In the middle to late stage of gas injection (90–300 d), the influence of gas injection pressure on permeability enhancement and drainage performance gradually becomes evident. In Case 2-1, the permeability enhancement effect is limited, resulting in narrow gas migration pathways and a slow decline in gas content, reaching the threshold at approximately 275 d.
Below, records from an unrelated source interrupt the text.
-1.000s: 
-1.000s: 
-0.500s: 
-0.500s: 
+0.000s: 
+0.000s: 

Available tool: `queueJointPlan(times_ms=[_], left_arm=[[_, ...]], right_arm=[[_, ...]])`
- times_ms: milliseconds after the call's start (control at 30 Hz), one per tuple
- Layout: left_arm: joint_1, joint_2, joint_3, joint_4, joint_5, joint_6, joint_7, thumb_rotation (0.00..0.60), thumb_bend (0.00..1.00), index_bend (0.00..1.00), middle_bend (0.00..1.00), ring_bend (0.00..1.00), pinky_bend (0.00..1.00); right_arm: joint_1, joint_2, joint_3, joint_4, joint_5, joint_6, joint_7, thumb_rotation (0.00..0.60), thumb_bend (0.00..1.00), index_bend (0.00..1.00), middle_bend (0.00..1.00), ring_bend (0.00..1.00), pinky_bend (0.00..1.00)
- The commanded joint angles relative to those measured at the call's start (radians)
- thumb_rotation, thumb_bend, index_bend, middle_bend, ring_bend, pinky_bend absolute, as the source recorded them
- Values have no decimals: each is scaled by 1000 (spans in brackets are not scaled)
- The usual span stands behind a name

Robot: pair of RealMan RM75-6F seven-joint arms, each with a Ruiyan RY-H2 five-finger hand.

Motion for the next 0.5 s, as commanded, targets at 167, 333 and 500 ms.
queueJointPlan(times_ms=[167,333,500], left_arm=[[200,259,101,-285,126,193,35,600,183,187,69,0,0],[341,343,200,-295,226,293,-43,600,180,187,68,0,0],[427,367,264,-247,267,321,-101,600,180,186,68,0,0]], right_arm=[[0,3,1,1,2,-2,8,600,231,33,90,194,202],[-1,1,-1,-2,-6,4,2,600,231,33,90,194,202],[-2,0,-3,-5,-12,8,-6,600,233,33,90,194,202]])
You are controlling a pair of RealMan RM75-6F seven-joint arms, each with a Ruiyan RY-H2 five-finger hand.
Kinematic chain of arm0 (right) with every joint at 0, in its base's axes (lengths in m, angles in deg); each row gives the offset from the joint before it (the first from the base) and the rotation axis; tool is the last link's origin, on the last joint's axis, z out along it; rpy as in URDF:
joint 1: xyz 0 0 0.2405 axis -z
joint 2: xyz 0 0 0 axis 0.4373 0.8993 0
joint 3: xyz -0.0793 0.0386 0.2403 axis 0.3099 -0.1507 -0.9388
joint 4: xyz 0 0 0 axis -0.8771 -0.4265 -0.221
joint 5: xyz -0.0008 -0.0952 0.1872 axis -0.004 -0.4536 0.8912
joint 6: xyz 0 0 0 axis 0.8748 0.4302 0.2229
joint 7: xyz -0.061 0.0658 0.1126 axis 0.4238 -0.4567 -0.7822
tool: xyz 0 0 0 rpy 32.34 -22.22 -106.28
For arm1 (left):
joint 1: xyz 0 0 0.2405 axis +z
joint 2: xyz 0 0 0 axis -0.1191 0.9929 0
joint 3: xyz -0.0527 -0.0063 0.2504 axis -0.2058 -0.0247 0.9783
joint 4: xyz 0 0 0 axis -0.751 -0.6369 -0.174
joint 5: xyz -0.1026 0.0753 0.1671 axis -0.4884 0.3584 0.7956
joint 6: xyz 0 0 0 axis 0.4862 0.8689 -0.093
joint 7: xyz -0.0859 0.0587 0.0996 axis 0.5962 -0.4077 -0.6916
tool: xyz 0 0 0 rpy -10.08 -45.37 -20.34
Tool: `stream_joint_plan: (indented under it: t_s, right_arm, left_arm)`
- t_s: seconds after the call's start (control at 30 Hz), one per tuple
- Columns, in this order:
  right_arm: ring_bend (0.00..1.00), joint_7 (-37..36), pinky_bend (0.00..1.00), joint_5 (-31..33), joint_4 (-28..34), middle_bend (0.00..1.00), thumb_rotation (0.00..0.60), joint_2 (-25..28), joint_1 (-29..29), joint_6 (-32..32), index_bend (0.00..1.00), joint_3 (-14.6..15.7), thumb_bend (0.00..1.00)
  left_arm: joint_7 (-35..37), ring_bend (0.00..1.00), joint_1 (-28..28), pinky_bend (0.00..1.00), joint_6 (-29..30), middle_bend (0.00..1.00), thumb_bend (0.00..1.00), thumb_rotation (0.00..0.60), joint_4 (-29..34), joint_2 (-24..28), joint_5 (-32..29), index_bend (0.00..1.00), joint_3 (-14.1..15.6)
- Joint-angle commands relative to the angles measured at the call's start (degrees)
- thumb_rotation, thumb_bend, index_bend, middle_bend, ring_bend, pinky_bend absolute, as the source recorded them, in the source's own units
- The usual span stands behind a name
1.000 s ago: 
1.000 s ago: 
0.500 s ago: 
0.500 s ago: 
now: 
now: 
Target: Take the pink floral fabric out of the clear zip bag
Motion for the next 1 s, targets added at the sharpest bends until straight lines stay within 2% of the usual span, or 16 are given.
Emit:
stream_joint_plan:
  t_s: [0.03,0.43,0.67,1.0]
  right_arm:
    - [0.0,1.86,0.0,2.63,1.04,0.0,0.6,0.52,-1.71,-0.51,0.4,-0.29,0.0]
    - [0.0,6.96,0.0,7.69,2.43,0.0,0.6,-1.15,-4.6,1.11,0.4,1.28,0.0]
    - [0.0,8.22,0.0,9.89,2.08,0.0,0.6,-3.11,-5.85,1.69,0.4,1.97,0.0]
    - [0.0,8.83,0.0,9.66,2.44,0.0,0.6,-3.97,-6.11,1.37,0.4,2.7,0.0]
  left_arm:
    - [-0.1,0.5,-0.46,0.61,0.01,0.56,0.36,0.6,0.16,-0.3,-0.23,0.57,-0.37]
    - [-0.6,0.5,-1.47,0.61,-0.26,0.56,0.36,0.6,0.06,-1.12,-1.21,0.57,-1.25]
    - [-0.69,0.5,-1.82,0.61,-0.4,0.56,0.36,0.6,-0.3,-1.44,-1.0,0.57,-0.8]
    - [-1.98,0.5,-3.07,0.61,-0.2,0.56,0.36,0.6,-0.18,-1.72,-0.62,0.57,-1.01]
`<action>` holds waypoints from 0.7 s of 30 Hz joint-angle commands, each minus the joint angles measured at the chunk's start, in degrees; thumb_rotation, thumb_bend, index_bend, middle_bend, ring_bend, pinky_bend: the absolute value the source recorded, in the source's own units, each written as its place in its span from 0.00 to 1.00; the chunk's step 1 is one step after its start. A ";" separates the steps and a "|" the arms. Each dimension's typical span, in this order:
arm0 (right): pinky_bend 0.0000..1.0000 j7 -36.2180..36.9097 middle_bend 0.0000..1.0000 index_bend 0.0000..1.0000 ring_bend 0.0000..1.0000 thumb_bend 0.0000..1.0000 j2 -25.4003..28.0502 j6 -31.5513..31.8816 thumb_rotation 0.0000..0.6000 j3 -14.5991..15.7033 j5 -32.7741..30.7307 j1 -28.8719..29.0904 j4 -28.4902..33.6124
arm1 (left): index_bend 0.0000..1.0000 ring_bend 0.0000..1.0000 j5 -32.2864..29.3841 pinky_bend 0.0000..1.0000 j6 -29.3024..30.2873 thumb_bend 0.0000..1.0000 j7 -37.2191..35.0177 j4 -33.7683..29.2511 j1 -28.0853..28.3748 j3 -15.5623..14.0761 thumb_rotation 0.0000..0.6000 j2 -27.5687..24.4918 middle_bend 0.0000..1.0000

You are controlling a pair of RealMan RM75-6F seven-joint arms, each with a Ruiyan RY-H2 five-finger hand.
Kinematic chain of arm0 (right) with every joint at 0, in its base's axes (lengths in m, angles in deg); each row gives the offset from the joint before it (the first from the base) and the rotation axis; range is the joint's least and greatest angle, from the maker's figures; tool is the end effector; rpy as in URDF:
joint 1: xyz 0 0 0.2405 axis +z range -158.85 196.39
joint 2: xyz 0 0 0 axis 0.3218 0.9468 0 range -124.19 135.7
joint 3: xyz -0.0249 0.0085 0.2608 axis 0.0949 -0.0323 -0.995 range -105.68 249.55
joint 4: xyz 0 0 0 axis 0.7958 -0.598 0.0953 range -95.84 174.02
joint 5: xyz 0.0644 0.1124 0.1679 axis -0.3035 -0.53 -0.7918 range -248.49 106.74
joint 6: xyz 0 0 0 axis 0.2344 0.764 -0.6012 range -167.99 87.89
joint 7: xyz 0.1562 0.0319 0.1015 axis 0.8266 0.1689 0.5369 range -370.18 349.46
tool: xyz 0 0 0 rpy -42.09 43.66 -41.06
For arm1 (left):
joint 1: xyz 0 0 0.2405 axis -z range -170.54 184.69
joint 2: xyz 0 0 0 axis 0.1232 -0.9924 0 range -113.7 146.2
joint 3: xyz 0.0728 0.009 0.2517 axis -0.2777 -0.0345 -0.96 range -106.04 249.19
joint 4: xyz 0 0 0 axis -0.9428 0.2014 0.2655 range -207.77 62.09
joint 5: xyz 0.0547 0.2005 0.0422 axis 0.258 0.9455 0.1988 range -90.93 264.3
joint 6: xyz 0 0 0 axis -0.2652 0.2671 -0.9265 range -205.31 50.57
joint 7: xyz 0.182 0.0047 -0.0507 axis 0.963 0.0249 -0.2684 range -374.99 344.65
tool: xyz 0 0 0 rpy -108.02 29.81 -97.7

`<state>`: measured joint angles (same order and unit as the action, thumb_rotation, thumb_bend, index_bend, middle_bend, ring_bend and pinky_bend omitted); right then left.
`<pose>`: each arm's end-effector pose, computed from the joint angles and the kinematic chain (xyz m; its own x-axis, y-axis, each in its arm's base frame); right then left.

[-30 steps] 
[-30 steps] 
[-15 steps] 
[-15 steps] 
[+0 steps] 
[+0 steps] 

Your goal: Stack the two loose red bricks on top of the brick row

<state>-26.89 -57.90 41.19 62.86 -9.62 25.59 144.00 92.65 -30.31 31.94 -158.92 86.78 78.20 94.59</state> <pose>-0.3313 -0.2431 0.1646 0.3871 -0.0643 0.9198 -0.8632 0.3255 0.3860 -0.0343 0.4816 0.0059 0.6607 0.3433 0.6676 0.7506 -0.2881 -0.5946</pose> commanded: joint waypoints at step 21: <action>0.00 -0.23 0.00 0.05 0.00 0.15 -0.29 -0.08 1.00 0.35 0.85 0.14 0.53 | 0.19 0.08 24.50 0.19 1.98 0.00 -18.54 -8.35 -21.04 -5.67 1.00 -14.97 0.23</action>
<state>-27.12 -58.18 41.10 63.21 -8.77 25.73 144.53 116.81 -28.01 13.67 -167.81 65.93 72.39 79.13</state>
In Case 2-2, the permeability enhancement effect is relatively good, with migration pathways continuously expanding, reaching the threshold at approximately 250 d. Under the high gas injection pressure of Case 2-3, the permeability enhancement zone covers the entire region, gas migration pathways are fully connected, and the efficiency of gas desorption and migration is optimal, reaching the threshold at approximately 235 d.
In summary, the optimal gas injection parameters for the synergistic technology are determined to be an injection spacing of 3.5 m and an injection pressure of 1.4 MPa. Under these parameters, the coal seam achieves optimal permeability enhancement and gas drainage performance, providing parameter guidance for subsequent field tests.

2.4. Model Validation

To validate the reliability of the numerical model under the synergistic technology conditions, a quantitative comparison was performed using field monitoring data from Module 4 (synergistic technology, optimal parameters: 3.5 m spacing, 1.4 MPa pressure). The cumulative pure methane production over the 82-day monitoring period was calculated from the measured daily flow rates (see Section 3.3) as 4.83 m3. Based on the simulation results for the optimal case (Case 2-3), the gas content at 82 days is approximately 10.0 m3/t, representing a decline of 2.2 m3/t (18.0%) from the initial value of 12.2 m3/t. Using the measured cumulative production, the implied coal mass affected by drainage is 4.83 m3 ÷ 2.2 m3/t ≈ 2.20 t. The initial gas in place for this coal mass is 2.20 t × 12.2 m3/t ≈ 26.8 m3, yielding a field-derived recovery ratio of 18.2%.
Table 3 summarizes the validation parameters. The simulated gas content decline ratio (18.0%) and the field-derived recovery ratio (18.2%) show good agreement, with a relative error of approximately 1.1%. The small discrepancy can be attributed to several factors: (1) the model assumption of negligible water phase, whereas residual water in the actual coal seam may occupy pore space and slightly reduce gas-phase permeability; (2) interpolation uncertainty in estimating the simulated gas content at 82 days from discrete output time points; (3) cumulative measurement errors in the field flow rate data (accuracy ±0.01 L/min over 82 days); (4) simplifications inherent in the 2D plane-strain model, which neglects gas migration along the borehole axis and local geological heterogeneity; and (5) the assumption of uniform initial gas content in the model. Despite these minor deviations, the close correspondence confirms that the numerical model reliably captures the gas depletion behavior of the synergistic technology under the Lu’an No. 3 coal seam conditions.

3. Field Test

3.1. Field Test Site Overview

To validate the engineering application effect of the optimal process parameters determined by the numerical simulation (gas injection spacing of 3.5 m, gas injection pressure of 1.4 MPa) under actual geological conditions, a field test was conducted in the S6 floor drainage roadway of a mine in the Lu’an mining area. The coal seam gas occurrence conditions in this area are consistent with those described in Section 2.2.1: the coal permeability is approximately 0.0056 mD, the original gas content is approximately 12 m3/t, the gas pressure is 0.5 MPa, and the average coal seam thickness is approximately 6.0 m. This area is equipped with a well-established underground compressed air system and mature monitoring facilities, making it suitable for comparative tests. To systematically compare the performance of different drainage modes, four sets of comparative tests were designed in the S6 floor drainage roadway, corresponding to conventional drainage, gas injection displacement alone, hydraulic flushing alone, and the synergistic technology combining hydraulic flushing and gas injection displacement. Figure 6 shows the spatial layout of the four test modules (Modules 1–4) in the coal seam. Each module consists of a gas injection borehole and a drainage borehole, with borehole numbers corresponding to those in Table 4.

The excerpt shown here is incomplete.